• **REQUIRED WORK**: Give the listing again word for word, excluding the pictures it contains.

• **INFORMATION SUPPLIED**:
Start of Block
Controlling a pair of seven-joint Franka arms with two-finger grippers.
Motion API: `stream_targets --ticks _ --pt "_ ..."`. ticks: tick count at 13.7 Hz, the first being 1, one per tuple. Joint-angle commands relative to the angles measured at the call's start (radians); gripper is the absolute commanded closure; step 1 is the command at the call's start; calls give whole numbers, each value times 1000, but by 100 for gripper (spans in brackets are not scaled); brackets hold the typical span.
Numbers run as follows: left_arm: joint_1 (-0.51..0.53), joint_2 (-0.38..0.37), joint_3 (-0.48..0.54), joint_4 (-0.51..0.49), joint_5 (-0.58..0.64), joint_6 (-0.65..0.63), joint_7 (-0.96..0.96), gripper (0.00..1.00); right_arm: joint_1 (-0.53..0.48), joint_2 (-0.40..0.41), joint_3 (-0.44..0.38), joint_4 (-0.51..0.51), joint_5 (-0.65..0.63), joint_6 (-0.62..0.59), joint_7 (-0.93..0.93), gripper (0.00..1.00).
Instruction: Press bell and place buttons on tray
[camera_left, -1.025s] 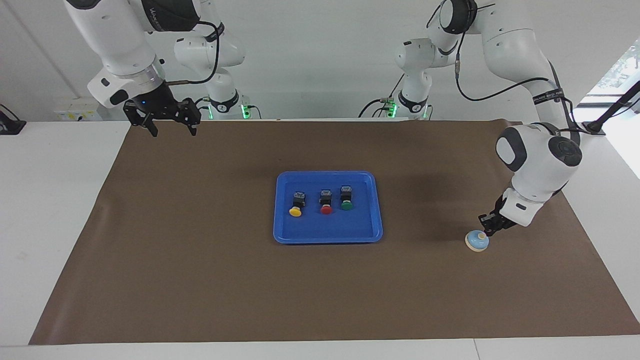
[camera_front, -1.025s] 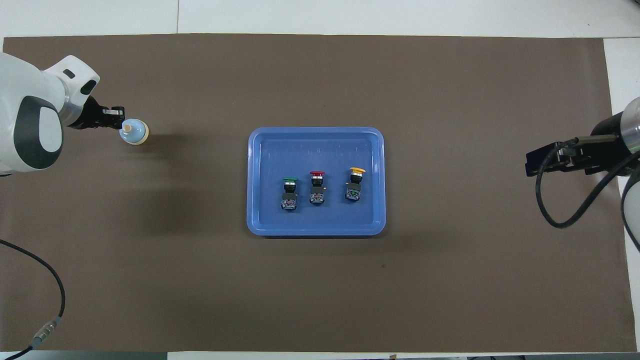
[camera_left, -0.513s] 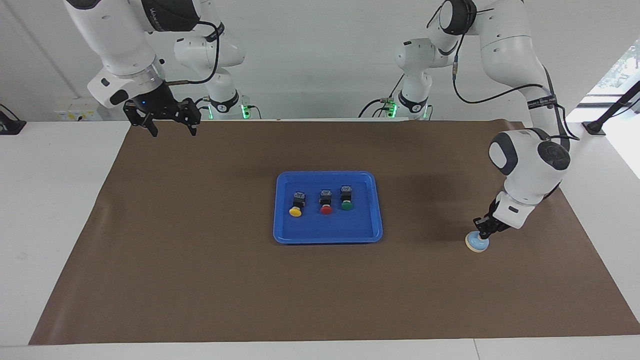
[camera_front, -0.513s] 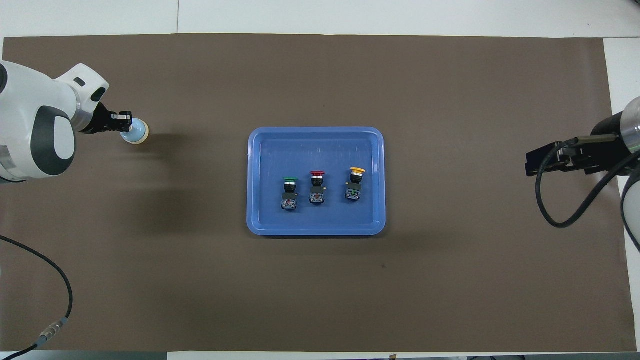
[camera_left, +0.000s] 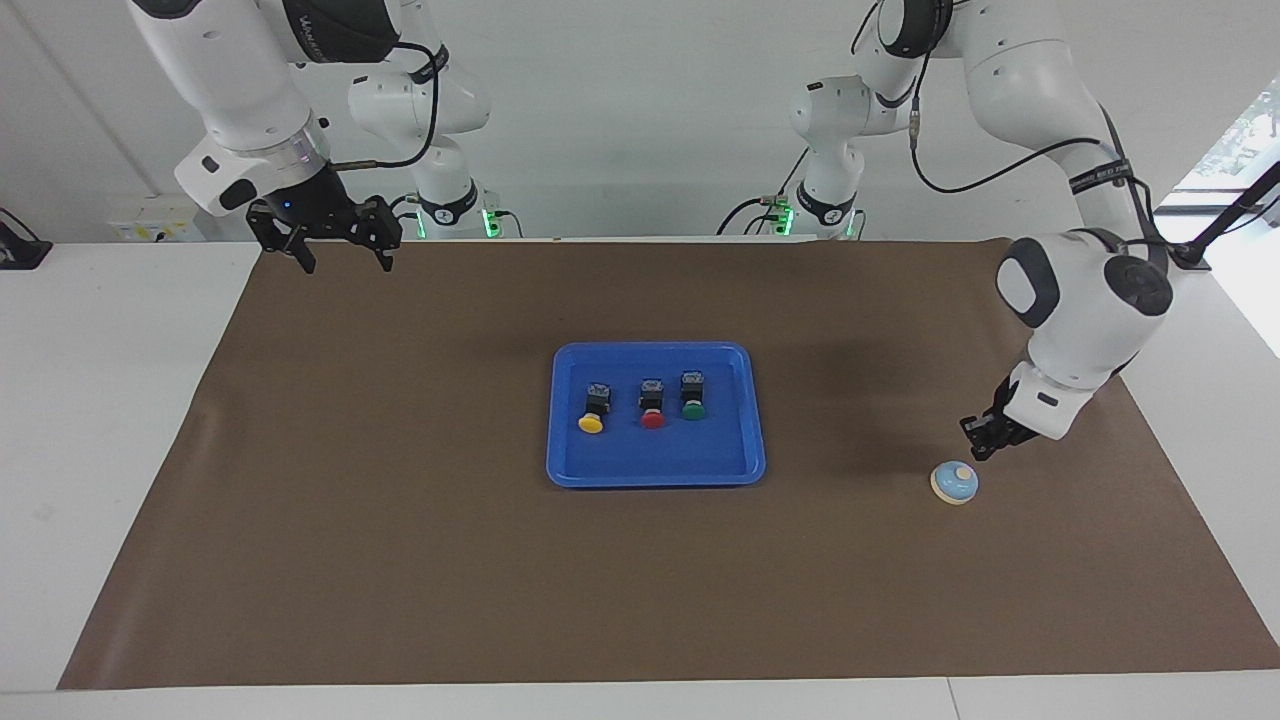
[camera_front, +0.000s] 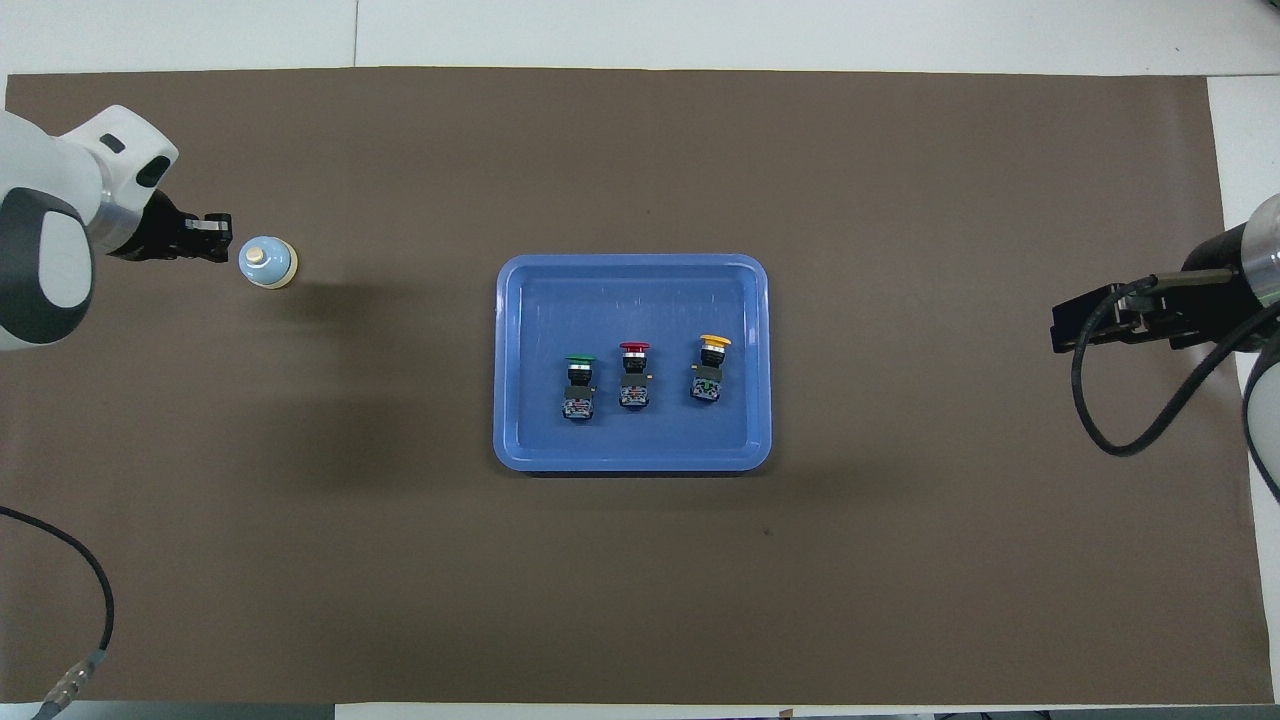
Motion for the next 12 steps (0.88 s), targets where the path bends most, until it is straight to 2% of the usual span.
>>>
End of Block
• **WRITTEN ANSWER**:
Controlling a pair of seven-joint Franka arms with two-finger grippers.
Motion API: `stream_targets --ticks _ --pt "_ ..."`. ticks: tick count at 13.7 Hz, the first being 1, one per tuple. Joint-angle commands relative to the angles measured at the call's start (radians); gripper is the absolute commanded closure; step 1 is the command at the call's start; calls give whole numbers, each value times 1000, but by 100 for gripper (spans in brackets are not scaled); brackets hold the typical span.
Numbers run as follows: left_arm: joint_1 (-0.51..0.53), joint_2 (-0.38..0.37), joint_3 (-0.48..0.54), joint_4 (-0.51..0.49), joint_5 (-0.58..0.64), joint_6 (-0.65..0.63), joint_7 (-0.96..0.96), gripper (0.00..1.00); right_arm: joint_1 (-0.53..0.48), joint_2 (-0.40..0.41), joint_3 (-0.44..0.38), joint_4 (-0.51..0.51), joint_5 (-0.65..0.63), joint_6 (-0.62..0.59), joint_7 (-0.93..0.93), gripper (0.00..1.00).
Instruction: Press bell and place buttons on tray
[camera_left, -1.025s] 
[camera_front, -1.025s] 
[camera_left, -0.513s] 
[camera_front, -0.513s] 
[camera_left, +0.000s] 
[camera_front, +0.000s] 
Motion for the next 12 steps (0.88 s), targets where the path bends most, until it is straight to 2% of the usual span.
>>>

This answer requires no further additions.